◆ DIRECTIONS
Scan the data for "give" and copy the lines it appears in.
━━ MATERIAL TO PROCESS
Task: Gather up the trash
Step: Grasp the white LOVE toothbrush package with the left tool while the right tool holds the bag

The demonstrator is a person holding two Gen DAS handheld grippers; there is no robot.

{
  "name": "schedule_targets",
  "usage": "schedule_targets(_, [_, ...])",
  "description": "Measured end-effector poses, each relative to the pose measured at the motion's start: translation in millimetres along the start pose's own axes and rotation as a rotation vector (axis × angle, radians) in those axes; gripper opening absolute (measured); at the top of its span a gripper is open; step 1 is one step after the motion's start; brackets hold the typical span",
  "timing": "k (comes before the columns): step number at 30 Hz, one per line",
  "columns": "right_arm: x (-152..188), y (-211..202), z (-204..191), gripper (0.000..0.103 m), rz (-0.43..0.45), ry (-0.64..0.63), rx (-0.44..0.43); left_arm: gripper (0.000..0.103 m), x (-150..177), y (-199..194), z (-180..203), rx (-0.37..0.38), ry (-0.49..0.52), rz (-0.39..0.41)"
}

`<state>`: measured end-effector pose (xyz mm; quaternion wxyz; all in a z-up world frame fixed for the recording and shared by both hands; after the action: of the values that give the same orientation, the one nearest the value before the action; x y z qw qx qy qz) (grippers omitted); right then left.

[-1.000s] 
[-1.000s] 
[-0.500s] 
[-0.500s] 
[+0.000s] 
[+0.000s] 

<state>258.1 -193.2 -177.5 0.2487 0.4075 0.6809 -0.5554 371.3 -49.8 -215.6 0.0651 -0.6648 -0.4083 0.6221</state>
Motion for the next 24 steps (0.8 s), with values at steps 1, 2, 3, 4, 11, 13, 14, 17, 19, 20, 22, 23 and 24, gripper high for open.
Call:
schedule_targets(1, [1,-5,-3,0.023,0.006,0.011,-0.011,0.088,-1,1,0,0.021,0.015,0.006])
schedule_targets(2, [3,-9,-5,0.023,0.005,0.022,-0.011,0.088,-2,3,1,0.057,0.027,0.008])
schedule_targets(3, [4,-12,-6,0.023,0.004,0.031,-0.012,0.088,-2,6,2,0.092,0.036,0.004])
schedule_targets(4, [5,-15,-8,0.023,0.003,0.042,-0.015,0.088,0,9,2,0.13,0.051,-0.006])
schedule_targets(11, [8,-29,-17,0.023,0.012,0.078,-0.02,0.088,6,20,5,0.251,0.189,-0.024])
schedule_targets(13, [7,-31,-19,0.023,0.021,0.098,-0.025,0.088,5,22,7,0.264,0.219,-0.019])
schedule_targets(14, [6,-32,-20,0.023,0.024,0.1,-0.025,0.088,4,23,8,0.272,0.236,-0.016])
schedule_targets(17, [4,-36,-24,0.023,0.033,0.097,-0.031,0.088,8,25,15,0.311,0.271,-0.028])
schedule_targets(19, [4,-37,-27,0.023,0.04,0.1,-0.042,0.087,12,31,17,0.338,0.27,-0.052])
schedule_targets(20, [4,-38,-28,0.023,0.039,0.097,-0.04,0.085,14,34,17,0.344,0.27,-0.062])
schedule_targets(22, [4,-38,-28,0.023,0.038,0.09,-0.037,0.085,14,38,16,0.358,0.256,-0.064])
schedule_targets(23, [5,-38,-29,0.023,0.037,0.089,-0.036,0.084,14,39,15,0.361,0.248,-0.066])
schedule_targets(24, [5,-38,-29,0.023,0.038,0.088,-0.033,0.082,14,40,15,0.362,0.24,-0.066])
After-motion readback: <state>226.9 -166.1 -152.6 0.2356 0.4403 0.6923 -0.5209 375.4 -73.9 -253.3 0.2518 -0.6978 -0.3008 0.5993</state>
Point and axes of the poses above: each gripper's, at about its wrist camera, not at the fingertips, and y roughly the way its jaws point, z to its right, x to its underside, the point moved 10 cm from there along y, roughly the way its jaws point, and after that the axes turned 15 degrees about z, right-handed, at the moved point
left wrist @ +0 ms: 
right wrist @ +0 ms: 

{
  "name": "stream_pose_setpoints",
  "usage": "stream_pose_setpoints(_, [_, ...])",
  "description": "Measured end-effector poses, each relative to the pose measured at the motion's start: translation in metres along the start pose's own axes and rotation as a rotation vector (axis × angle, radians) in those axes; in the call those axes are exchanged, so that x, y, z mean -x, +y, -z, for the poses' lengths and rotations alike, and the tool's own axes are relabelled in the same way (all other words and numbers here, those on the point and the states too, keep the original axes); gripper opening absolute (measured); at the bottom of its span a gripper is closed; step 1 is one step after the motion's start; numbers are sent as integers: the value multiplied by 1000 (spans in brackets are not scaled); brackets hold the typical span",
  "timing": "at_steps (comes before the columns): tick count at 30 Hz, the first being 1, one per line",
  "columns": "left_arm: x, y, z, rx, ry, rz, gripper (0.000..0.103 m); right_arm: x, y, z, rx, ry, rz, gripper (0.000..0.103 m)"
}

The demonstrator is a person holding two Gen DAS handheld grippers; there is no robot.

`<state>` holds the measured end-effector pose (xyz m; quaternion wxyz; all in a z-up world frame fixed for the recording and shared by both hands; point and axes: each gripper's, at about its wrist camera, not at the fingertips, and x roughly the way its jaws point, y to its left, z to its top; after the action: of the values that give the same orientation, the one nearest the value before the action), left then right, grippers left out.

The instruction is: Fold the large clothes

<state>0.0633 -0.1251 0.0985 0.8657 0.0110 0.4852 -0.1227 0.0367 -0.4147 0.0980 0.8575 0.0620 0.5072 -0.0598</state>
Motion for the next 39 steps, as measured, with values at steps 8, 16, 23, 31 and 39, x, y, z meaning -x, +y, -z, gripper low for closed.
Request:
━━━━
◆ ANSWER SPACE
`<state>`: measured end-effector pose (xyz mm; quaternion wxyz; all in a z-up world frame fixed for the recording and shared by both hands; after the action: of the values that give the same orientation, the one nearest the value before the action; x y z qw qx qy qz) (grippers omitted); right then left.
`<state>` holds the measured end-effector pose (xyz m; quaternion wxyz; all in a z-up world frame fixed for the recording and shared by both hands; point and axes: each gripper's, at about its wrist camera, not at the fingertips, and x roughly the way its jaws point, y to its left, z to its top; after the action: of the values that give the same orientation, the one nearest the value before the action), left then right, grippers left out.

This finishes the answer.